Огромная мрачная комната, похоже, сумела вместить в себя весь мебельный антиквариат графства. Стулья, на одном из которых я не преминул расположиться, скрипели так, словно заранее желали предупредить: никого, кроме разве что привидения одного из бывших хозяев, выдержать они больше не в силах. Старое зеркало над треснувшим камином изошло в рыданиях: некогда сиявшая поверхность была сплошь покрыта мутными разводами. Букетики павлиньих перьев в паре почти античных ваз покачивались, словно плюмаж катафалка. Несколько гравюр – несомненно, очень старых, но вряд ли обладавших иным достоинством – вжались в стены, как бы норовя скрыться с глаз, чем у зрителя вызывали лишь благодарность, ибо выполнены были ужасно. Только на одной из них можно было разглядеть нечто существенное, а именно подобие головы и в некотором отдалении от неё – хвост. Вероятно, ценителю искусства с богатым воображением и склонностью к фантазиям на сельскохозяйственные темы предлагалось заподозрить в этой тусклой мазне намёк на веселящегося барашка.

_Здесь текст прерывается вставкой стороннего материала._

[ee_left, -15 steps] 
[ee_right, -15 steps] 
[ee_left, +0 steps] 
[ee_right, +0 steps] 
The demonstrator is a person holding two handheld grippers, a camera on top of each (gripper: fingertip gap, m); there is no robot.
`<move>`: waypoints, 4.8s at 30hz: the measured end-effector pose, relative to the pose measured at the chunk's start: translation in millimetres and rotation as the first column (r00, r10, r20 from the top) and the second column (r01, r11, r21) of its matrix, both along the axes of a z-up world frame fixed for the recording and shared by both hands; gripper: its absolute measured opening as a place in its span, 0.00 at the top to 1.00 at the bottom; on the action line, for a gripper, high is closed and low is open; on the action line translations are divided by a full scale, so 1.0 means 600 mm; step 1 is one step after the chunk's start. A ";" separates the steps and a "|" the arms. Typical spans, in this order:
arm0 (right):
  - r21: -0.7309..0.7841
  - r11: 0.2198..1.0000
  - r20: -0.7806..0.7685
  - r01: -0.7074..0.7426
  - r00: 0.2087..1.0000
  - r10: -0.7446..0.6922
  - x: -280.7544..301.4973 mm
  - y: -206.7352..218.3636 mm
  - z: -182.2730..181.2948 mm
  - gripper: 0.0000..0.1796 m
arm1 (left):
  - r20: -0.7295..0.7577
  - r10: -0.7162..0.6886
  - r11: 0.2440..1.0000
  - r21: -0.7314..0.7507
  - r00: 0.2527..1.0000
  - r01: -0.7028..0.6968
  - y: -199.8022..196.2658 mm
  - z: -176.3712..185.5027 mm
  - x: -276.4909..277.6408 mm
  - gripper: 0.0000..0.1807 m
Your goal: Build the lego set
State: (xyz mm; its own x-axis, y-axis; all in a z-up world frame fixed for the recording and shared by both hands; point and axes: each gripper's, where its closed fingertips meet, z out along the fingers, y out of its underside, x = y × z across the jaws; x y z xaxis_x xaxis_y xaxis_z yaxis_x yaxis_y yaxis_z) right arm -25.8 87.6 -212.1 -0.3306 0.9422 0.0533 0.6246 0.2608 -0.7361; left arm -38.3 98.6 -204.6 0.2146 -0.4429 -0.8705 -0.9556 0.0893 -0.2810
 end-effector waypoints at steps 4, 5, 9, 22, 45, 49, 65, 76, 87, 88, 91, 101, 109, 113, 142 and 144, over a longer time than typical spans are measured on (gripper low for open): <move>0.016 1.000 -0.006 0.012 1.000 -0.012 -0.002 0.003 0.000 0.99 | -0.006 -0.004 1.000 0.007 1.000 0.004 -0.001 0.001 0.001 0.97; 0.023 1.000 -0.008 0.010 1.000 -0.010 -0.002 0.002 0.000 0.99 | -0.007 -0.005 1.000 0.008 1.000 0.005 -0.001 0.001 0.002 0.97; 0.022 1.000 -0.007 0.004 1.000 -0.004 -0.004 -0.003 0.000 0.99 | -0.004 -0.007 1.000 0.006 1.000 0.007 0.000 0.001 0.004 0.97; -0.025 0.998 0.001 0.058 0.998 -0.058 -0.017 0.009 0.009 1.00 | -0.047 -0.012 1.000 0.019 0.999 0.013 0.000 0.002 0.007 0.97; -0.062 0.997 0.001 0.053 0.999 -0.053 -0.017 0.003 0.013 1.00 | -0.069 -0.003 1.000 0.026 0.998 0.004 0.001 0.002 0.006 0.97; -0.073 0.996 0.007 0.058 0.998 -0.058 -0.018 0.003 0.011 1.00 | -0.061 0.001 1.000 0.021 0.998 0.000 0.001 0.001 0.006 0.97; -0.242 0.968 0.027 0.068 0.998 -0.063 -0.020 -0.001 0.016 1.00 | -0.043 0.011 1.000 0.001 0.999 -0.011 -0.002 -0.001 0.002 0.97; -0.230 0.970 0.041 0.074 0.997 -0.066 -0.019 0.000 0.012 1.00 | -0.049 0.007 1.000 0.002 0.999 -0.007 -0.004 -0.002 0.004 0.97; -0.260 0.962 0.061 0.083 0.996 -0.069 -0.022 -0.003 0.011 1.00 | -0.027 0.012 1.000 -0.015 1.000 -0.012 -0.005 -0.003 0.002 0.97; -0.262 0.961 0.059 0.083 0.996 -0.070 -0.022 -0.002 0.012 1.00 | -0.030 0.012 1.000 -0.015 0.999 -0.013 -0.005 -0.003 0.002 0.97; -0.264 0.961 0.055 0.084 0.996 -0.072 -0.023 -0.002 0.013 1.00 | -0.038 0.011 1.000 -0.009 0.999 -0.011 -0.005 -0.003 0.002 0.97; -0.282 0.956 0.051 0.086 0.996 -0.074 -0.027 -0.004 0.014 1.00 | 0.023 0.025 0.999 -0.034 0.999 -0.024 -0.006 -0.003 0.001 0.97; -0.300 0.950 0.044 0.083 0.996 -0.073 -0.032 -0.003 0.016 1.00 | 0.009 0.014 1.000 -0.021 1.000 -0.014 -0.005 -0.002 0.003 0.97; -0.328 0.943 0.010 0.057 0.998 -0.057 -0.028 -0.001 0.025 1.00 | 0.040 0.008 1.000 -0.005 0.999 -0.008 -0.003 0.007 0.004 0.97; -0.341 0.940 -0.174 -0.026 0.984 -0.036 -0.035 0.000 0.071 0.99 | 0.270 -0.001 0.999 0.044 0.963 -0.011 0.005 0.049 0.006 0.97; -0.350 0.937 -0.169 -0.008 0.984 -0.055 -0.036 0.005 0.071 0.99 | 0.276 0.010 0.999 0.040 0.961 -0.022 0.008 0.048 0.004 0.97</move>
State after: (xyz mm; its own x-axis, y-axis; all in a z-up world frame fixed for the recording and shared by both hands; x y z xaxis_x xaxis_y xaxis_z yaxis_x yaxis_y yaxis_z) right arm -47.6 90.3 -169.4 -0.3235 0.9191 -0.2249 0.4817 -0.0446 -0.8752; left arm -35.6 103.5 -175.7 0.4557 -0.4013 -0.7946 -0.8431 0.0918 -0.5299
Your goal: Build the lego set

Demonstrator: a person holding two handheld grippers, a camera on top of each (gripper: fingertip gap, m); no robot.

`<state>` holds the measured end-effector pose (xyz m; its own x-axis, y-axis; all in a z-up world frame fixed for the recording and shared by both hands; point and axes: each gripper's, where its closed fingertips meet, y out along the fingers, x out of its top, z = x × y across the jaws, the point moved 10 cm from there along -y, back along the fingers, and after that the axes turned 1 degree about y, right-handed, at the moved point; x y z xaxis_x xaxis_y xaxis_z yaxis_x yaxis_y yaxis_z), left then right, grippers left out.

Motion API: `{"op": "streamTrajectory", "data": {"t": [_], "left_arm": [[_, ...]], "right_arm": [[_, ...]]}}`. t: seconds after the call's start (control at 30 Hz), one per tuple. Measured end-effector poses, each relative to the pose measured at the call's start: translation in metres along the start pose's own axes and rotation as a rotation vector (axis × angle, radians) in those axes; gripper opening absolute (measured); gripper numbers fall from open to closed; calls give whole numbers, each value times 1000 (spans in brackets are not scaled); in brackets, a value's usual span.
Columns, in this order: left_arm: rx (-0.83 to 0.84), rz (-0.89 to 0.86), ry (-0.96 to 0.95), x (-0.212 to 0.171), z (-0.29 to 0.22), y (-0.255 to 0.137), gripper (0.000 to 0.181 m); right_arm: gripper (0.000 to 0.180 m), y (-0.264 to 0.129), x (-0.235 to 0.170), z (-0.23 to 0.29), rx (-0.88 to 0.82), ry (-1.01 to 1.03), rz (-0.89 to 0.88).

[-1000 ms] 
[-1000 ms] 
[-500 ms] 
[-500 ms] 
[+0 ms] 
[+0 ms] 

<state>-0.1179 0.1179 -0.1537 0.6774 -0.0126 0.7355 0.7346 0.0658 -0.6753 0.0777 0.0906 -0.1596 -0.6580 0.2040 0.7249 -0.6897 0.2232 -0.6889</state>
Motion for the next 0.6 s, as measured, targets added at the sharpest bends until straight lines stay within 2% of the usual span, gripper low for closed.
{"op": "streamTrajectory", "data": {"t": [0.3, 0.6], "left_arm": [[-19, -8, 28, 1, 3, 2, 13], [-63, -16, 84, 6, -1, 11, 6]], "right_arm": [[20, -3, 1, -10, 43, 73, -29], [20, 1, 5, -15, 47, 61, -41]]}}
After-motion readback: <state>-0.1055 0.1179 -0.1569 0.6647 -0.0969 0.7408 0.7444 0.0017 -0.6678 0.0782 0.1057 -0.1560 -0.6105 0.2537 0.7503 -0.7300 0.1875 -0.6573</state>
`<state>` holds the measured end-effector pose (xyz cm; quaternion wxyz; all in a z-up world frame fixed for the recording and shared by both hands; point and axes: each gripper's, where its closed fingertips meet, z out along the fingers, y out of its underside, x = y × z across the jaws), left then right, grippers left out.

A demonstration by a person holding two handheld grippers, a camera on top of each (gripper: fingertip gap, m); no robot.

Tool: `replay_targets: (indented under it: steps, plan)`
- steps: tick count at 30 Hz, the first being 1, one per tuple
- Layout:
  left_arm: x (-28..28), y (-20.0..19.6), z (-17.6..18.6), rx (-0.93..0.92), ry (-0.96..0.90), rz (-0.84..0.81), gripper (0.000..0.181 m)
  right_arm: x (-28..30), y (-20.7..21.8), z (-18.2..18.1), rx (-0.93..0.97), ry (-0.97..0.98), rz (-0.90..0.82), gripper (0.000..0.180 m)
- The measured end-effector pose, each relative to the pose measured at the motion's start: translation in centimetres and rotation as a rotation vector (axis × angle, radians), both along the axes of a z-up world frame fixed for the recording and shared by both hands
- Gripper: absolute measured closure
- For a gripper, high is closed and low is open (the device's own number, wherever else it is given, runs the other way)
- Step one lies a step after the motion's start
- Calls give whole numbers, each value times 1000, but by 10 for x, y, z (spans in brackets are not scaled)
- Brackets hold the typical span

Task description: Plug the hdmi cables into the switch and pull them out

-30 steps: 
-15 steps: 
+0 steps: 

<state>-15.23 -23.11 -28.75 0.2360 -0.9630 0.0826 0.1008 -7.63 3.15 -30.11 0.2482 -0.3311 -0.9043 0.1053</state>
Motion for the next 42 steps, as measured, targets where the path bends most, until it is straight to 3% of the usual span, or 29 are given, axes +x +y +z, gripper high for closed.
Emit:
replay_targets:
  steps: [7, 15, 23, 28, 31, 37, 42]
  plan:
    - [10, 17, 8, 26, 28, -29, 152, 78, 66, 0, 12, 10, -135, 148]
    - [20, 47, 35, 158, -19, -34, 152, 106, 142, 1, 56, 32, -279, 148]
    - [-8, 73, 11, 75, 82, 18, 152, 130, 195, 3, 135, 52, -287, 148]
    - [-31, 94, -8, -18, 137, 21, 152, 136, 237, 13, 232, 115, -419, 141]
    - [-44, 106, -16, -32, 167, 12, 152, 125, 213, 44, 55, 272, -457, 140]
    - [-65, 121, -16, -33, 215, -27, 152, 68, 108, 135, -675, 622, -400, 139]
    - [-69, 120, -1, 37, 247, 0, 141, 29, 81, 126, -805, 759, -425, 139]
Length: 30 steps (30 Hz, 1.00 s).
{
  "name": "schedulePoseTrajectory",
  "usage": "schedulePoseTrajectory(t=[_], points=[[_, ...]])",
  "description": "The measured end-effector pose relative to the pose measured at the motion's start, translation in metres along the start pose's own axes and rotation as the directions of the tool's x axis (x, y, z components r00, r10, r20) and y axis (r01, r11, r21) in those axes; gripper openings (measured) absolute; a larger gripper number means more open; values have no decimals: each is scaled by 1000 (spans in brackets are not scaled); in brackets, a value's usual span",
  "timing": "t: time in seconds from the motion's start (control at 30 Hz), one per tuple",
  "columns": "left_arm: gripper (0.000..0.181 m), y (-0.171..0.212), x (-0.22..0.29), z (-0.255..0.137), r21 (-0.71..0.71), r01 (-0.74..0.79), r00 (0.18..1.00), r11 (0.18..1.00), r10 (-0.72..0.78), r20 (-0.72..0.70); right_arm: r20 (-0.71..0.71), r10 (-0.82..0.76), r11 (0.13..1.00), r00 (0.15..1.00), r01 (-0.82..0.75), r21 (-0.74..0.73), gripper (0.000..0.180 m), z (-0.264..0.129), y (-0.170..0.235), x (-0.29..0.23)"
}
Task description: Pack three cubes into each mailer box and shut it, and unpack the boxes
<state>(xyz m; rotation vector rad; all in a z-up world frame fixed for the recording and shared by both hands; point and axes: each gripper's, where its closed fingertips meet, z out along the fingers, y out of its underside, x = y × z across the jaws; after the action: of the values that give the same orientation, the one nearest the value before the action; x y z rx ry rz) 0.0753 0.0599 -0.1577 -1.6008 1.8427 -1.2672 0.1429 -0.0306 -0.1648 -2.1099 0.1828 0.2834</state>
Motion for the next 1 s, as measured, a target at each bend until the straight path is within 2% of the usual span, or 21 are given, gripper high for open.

Ткань дивана, поражённого какой-то древесной болезнью, характерной для репса и красного дерева, была сплошь усыпана грязно-белой гнилью: нечто подобное можно было бы получить из шерсти живописного барашка, если бы извалять его предварительно в грязной канаве.

Центральное место в комнате занимал шифоньер, забитый фотографиями на разных стадиях тления, с увесистой Библией наверху. Для полноты инвентарной картины стоило бы упомянуть ещё чучело собаки, скамеечку для ног и пару элегантно-хилых кресел.

Раздался неуверенный стук в дверь.

– Войдите! – заорал я, полагая, что столь слабый сигнал требует самой энергичной реакции: ничто иное подателя сего явно не удовлетворит. Отворилась дверь, и передо мной предстал слуга. Спина его была, по-видимому, не намного крепче спинки стула, которая неохотно меня поддерживала. Похоже было, что в глубоком детстве из несчастного извлекли позвоночник, но, освоившись, он затем искусно овладел целым набором изощрённых конвульсий, помогавших ему держаться более или менее вертикально. Слуга передвигался с врождённой элегантностью гусеницы, причём густая поросль на руках усиливала это не слишком приятное сходство. Я радостно поприветствовал гибкого человечка. Он же, открыв дверь и почти ползком перебравшись через порог, изрёк с тихой загадочностью:

– Итак, сэр? – после чего смерил меня таким взглядом, словно пытался оценить трудность очередного возникшего перед ним препятствия.

– Итак, сэр? – эхом отозвался я, заинтригованный мыслью о том, что же он мне на это скажет.

– Итак, сэр? – Мой собеседник явно мучим был тем же вопросом.

– Тебе больше нечего мне сказать?

– Нечего, сэр, – признался человечек с возмутительной покорностью.

– Так уж и нечего? – вскричал я, раздражаясь.